Shortly before Christmas I flew to Boston to visit a friend from college and on my return trip, I accidentally checked my Ziploc bag full of liquid items. This would have been fine, if I didn’t have two lip glosses in my purse. I held them aloft to the security guard, a move that is awkward enough by itself. He asked if I had a bag for them. Umm … if I did, I thought, I wouldn’t be uncomfortably holding them for you to see, buddy. He then removed one quart-sized bag from his stash with a satisfying, plastic “thwack” sound and promptly informed me it would cost me $5. I slammed my lip glosses down on the table and said, “Are you kidding me? The minute I walk through the scanner I’ll give you the *@$# bag back.” He shook his head and held out his hand for the cash. I informed him I only had $3 on me, which was true. He shrugged and handed me the bag for free. Thanks for the break, buddy, I thought. Merry Christmas to you, too.
Destination: Strip search
Air travel has never been easy. There are restrictions regarding the size and weight of luggage, plus you’re juggling items and tickets and identification. And now you have to put anything even slightly viscous in a small plastic bag, and remove your belt, coat and shoes. Ever watch people going through security these days? The scene is creepily akin to watching shift workers clock in at the local chicken processing plant. With all the dignity that exists in the process now, they might as well just ask people to show up at the airport naked and then dress once they get through security. It couldn’t be any more violating than asking me to take off my shoes. For short people like me, shoes are the last holdout. Once I take them off and I lose two or three inches of heel, forget it. I sadly pad through the scanner in my stocking feet, aware that I have been exposed as the hobbit-sized individual I really am.
By and large I find the situation comical, but security screeners don’t appreciate the laugh. Generally all it gets me is a private strip search in the pat-down area. Time and time again, I’m laughter-profiled.
And I’m only one person going through security think of the mothers with babies and strollers and breast milk to worry about. What an absolute nightmare.
What’s worse is that if terrorists really want to take down a plane, I have a feeling they could work something out within the contents of a quart-sized plastic bag. There are no limitations on evil, my friends. Even three ounces of evil is not to be trifled with.
Not-so-friendly skies
On my recent return trip through the Fort Lauderdale airport, a large, overbearing security screener was verbally assaulting the people in line. She paced the line like a drill sergeant, insulting the intelligence of everyone assembled. “Carefully look through your bags, people. Think to yourselves, do I have all of my liquids and gels in this plastic bag?” she bellowed. Children cowered behind the legs of their parents. “Only one count it, one quart-sized plastic bag is allowed per person! All liquids and gels must be three ounces or less, each, people.” Everyone winced as she spoke, with spittle collecting in the corners of her mouth. “Bottles of alcohol or detergent? These are liquids, guys!” she spat. “And yet you people still keep trying to bring these things on board.”

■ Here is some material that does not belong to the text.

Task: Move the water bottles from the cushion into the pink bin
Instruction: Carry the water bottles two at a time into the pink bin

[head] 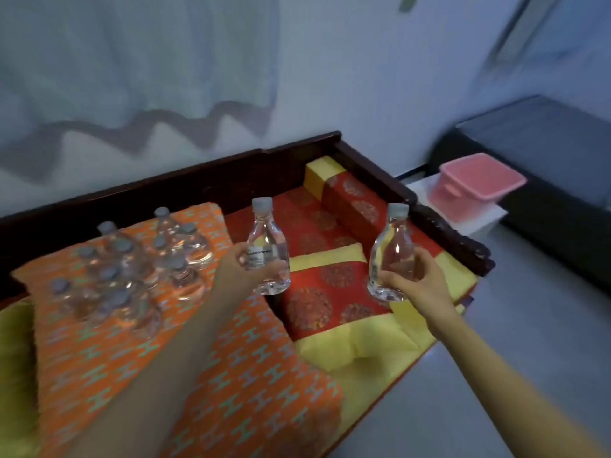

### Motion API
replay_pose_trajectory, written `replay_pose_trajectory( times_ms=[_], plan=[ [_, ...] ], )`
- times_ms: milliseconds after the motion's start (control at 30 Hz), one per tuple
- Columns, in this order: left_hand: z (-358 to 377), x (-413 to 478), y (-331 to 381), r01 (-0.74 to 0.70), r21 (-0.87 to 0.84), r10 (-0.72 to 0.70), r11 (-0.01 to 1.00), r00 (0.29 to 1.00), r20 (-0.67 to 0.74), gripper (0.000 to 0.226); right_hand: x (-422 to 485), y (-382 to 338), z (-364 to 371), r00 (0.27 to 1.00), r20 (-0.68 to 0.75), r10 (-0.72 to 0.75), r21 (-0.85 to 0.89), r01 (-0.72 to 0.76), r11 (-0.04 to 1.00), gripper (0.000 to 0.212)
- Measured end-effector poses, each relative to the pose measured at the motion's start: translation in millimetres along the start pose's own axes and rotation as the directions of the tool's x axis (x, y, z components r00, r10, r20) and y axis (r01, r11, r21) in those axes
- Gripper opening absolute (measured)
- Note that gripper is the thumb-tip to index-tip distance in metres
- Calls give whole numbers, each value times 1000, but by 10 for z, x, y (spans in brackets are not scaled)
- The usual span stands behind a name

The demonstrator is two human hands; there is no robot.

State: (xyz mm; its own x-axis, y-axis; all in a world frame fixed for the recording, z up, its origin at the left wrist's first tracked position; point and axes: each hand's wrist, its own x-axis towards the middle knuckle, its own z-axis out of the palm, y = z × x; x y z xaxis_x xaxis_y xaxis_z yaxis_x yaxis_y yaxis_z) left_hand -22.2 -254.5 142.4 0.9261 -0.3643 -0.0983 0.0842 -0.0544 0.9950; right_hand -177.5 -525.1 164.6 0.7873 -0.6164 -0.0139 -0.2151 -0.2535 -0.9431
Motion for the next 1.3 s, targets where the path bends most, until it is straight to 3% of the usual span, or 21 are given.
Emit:
replay_pose_trajectory(
  times_ms=[133, 300, 567, 733, 900, 1067, 1300],
  plan=[
    [817, 29, 133, 15, -8, -14, 1000, 992, 122, 71, -131, 87, -803, 989, -145, 5, -32, -10, 999, 51],
    [1978, -60, 270, -40, 24, 34, 999, 970, 240, 63, -295, 314, -1881, 963, -264, 55, -7, -58, 998, 57],
    [3597, -188, 386, -68, 42, 55, 997, 967, 249, 56, -267, 737, -3553, 945, -317, 74, -17, -84, 996, 57],
    [4395, -142, 491, -99, 61, 80, 993, 962, 262, 70, -5, 909, -4298, 930, -359, 74, 31, -68, 997, 61],
    [5071, 120, 427, -161, 135, 121, 978, 958, 260, 68, 489, 1171, -4676, 933, -346, 97, 52, -85, 995, 65],
    [5746, 569, 293, -160, 138, 118, 977, 954, 275, 85, 1190, 1491, -5063, 954, -264, 140, 21, -139, 990, 71],
    [6806, 1579, 254, -117, 141, 76, 983, 961, 267, 76, 2458, 1828, -5651, 950, -233, 207, 37, -204, 978, 69]
  ],
)
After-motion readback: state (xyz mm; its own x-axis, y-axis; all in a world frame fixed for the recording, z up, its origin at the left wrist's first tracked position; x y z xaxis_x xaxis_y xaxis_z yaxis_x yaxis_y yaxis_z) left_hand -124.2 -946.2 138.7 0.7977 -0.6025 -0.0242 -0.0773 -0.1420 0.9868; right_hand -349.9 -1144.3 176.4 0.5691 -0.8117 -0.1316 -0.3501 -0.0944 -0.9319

I’ll admit my eyes began to well with tears. It was like being hazed.
However, perhaps the ultimate insult is that you pack your bags according to regulations, stuff all your three-ounce bottles of liquids and gels into quart-sized baggies, strip off your clothes, endure the taunting insults or complete insipidity of security screeners, and put yourself back together again only to be subjected to the sardine can, germ-infested confines of an airplane cabin. You sit on your sticky, infant saliva-covered seat, look around and smile. You’ve arrived.